そうですね。曲の内容的にも前回の一歩先を目指してますし。前回のアルバムは「私の好きな音楽や世界観はこれですよ」っていうことを提示するアルバムだったんですけど、それで伝わるのは関取花の好きな音楽や、関取花のやる音楽のことだけじゃないですか。今回はその先。関取花自身のこと、「私はこういう人ですよ」っていうことを明確にするアルバムを作りたかったんです。

関取花(せきとりはな)
関取花

1990年12月18日生まれの女性シンガーソングライター。幼少期をドイツで過ごし、日本に帰国した後の高校時代より軽音楽部で音楽活動を始める。2009年には「閃光ライオット2009」に出場し、審査員特別賞を受賞して大きな注目を集めた。2010年に初の音源となるミニアルバム「THE」をリリースし、全国ツアーを開催。その後約半年の活動休止を経て、再びライブ活動を本格化させる。2012年には神戸女子大学のテレビCMソングに採用された「むすめ」が話題を呼び、同11月には「むすめ」を含む全6曲収録のミニアルバム「中くらいの話」をリリースした。

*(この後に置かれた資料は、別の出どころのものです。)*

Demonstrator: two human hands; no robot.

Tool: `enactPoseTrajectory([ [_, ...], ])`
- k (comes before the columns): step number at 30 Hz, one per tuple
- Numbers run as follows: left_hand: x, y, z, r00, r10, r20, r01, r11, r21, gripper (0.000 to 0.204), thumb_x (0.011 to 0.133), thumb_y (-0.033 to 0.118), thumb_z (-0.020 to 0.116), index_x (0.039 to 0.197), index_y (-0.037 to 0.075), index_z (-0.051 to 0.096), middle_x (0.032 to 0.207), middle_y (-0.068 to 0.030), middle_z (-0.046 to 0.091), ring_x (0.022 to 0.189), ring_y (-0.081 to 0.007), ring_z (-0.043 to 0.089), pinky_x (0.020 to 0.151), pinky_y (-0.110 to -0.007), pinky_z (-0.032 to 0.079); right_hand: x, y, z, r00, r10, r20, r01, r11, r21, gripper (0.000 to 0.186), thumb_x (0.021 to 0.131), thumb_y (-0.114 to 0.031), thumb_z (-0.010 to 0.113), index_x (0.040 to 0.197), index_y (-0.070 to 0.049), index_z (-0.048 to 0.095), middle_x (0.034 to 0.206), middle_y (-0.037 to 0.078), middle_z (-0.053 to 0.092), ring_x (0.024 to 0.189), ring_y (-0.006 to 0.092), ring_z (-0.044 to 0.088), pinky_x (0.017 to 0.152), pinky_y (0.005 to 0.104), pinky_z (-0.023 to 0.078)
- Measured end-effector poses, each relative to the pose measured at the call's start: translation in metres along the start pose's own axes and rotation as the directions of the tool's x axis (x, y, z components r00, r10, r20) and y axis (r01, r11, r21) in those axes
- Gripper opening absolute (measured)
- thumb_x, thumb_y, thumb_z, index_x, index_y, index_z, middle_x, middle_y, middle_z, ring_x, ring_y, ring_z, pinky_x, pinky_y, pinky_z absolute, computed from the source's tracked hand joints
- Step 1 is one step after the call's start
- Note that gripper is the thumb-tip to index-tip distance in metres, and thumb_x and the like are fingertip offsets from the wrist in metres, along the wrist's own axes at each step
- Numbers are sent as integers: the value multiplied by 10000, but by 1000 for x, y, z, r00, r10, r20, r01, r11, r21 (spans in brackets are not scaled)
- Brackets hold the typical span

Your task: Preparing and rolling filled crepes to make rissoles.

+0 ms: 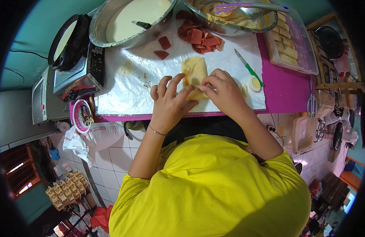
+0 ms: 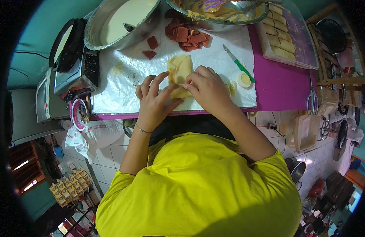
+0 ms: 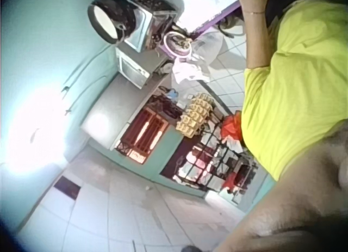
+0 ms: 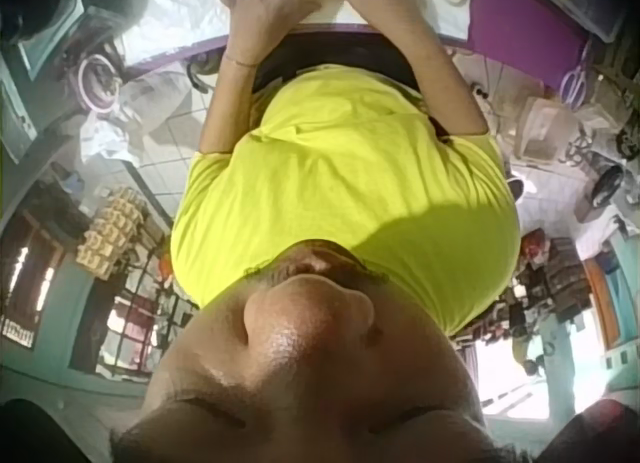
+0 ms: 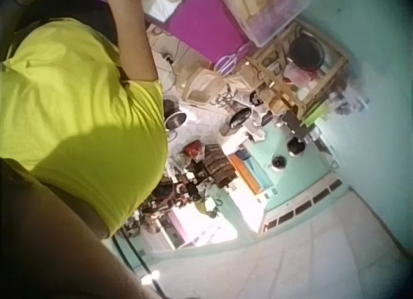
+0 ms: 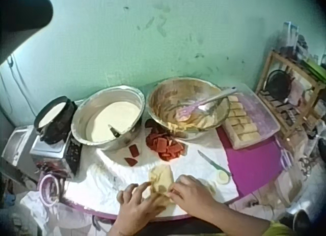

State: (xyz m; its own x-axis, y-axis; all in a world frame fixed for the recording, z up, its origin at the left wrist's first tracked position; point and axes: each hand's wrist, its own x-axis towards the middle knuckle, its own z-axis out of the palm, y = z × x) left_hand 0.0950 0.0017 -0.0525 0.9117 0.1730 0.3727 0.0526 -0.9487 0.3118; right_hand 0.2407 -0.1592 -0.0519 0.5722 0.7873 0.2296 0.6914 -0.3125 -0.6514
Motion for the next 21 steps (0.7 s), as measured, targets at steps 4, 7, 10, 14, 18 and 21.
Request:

2013年には新曲「最後の青」が引き続き神戸女子大学のCMソングに採用される一方、ワンマンライブや対バンライブに加え「New Acoustic Camp」「BEATRAM MUSIC FESTIVAL」などのイベント、フェスでの演奏活動も積極的に展開。そして2014年2月、ドバ、野村卓史(グッドラックヘイワ etc…)、岡田拓郎(森は生きている)が参加した3rdミニアルバム「いざ行かん」を発表した。